Checksums, Scatter-Gather I/O and Segmentation Offload

When dealing with virtualization and networking in the kernel, a number of fairly difficult concepts come up regularly. Last week, while tracking down some bugs with KVM and virtio in this area, decided to write up some notes on this stuff.

Thanks to Herbert Xu for checking over these.

Also, a good resource I came across while looking into this stuff is Dave Miller’s How SKBs Work. If you don’t know your headroom from your tailroom, that’s not a bad place to start.


TCP (and other protocols) have a checksum in its header which is a sum of the TCP header, payload and the “pseudo header” consisting of the source and destination addresses, the protocol number and the length of the TCP header and payload.
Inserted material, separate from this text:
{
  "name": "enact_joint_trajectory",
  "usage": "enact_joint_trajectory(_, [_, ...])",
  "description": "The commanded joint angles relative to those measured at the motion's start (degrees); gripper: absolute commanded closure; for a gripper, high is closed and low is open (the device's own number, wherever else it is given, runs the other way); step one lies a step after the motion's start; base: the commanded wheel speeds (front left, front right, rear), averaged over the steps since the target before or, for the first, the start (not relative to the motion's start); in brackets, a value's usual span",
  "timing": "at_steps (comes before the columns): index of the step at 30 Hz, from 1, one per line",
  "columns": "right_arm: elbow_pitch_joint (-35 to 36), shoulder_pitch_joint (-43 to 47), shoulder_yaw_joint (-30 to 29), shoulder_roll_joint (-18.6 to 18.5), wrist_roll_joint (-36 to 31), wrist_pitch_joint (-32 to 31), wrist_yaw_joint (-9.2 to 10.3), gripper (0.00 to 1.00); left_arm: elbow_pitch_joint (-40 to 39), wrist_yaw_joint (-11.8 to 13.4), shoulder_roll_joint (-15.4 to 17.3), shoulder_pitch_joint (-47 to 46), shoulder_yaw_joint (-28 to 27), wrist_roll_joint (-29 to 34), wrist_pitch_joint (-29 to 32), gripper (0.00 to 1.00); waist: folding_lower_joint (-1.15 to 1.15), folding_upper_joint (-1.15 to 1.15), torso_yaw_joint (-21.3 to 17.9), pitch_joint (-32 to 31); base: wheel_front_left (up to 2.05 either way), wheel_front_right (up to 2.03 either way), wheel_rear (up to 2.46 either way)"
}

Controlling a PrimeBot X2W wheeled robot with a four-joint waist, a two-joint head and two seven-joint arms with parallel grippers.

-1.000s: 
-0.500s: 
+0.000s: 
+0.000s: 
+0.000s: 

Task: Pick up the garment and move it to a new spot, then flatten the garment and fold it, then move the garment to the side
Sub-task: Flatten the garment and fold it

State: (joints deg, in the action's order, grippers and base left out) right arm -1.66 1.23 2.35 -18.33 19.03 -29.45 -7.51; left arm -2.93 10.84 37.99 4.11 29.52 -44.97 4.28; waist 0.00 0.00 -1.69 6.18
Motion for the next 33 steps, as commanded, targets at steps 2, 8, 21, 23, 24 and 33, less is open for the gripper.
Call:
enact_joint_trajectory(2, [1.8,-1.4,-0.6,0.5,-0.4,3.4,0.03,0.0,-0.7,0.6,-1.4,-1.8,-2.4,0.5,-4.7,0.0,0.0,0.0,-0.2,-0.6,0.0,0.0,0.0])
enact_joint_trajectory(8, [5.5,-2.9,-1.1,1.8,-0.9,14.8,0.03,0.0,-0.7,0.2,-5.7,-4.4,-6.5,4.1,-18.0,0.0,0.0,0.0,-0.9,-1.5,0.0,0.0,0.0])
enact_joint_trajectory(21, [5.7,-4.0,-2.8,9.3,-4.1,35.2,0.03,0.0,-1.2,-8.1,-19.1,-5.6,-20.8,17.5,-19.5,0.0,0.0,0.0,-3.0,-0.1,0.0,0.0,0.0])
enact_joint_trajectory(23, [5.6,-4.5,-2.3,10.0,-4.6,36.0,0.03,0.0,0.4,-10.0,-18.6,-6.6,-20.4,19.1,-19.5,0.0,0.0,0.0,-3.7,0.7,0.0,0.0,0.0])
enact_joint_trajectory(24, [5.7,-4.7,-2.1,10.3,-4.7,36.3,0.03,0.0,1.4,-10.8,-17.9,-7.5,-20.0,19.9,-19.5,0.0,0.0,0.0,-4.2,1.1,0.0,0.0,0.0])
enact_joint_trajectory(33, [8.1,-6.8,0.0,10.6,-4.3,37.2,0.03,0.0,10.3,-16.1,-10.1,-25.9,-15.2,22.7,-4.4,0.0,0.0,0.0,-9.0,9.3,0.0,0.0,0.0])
A TCP checksum is the inverted ones-complement sum of the pseudo header and TCP header and payload, with the checksum field set to zero during the computation.

Some hardware can do this checksum, so the networking stack will pass the packet to the driver without the checksum computed, and the hardware will insert the checksum before transmitting.

Now, with (para-)virtualization, we have a reliable transmission medium between a guest and its host and any other guests, so a PV network driver can claim to do hardware checksumming, but just pass the packet to the host without the checksum. If it ever gets forwarded through a physical device to a physical network, the checksum will be computed at that point.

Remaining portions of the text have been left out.